_TASK ITEM_
Omit the images and output every line of the data below exactly.

(Stored records)
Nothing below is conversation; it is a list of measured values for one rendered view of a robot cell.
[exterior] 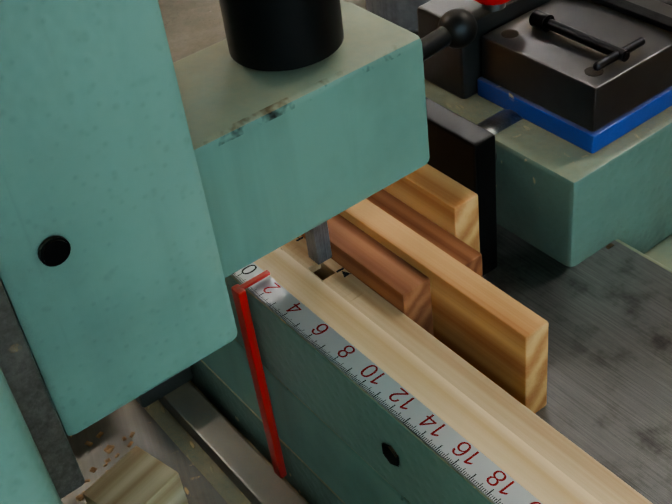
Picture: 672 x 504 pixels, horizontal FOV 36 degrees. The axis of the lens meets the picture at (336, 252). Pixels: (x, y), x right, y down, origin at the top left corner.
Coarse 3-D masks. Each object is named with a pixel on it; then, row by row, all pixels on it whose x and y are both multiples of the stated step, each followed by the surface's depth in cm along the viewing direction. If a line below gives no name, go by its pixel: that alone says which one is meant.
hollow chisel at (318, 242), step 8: (320, 224) 52; (312, 232) 52; (320, 232) 52; (328, 232) 53; (312, 240) 53; (320, 240) 53; (328, 240) 53; (312, 248) 53; (320, 248) 53; (328, 248) 53; (312, 256) 54; (320, 256) 53; (328, 256) 54
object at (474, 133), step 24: (432, 120) 54; (456, 120) 54; (504, 120) 60; (432, 144) 55; (456, 144) 53; (480, 144) 52; (456, 168) 54; (480, 168) 53; (480, 192) 54; (480, 216) 55; (480, 240) 56
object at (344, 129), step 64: (192, 64) 46; (320, 64) 45; (384, 64) 45; (192, 128) 42; (256, 128) 43; (320, 128) 45; (384, 128) 47; (256, 192) 44; (320, 192) 47; (256, 256) 46
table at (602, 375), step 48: (528, 288) 58; (576, 288) 57; (624, 288) 57; (576, 336) 54; (624, 336) 54; (240, 384) 60; (576, 384) 52; (624, 384) 52; (288, 432) 57; (576, 432) 50; (624, 432) 49; (336, 480) 54; (384, 480) 49; (624, 480) 47

_RESPONSE TO THIS TASK_
Nothing below is conversation; it is a list of measured values for one rendered view of a robot cell.
[exterior] 
Picture: 672 x 504 pixels, horizontal FOV 36 degrees. The axis of the lens meets the picture at (336, 252). Pixels: (x, y), x right, y down, origin at the top left corner.
Coarse 3-D masks. Each object is named with a pixel on it; then, row by row, all pixels on it whose x and y are both multiples of the stated step, each followed by the surface's depth in cm along the viewing direction. If a line below gives no name, go by its pixel: that alone says which one is meant.
hollow chisel at (318, 242), step 8: (320, 224) 52; (312, 232) 52; (320, 232) 52; (328, 232) 53; (312, 240) 53; (320, 240) 53; (328, 240) 53; (312, 248) 53; (320, 248) 53; (328, 248) 53; (312, 256) 54; (320, 256) 53; (328, 256) 54
object at (474, 133), step 24: (432, 120) 54; (456, 120) 54; (504, 120) 60; (432, 144) 55; (456, 144) 53; (480, 144) 52; (456, 168) 54; (480, 168) 53; (480, 192) 54; (480, 216) 55; (480, 240) 56
object at (344, 129), step 64: (192, 64) 46; (320, 64) 45; (384, 64) 45; (192, 128) 42; (256, 128) 43; (320, 128) 45; (384, 128) 47; (256, 192) 44; (320, 192) 47; (256, 256) 46
table at (602, 375), step 48: (528, 288) 58; (576, 288) 57; (624, 288) 57; (576, 336) 54; (624, 336) 54; (240, 384) 60; (576, 384) 52; (624, 384) 52; (288, 432) 57; (576, 432) 50; (624, 432) 49; (336, 480) 54; (384, 480) 49; (624, 480) 47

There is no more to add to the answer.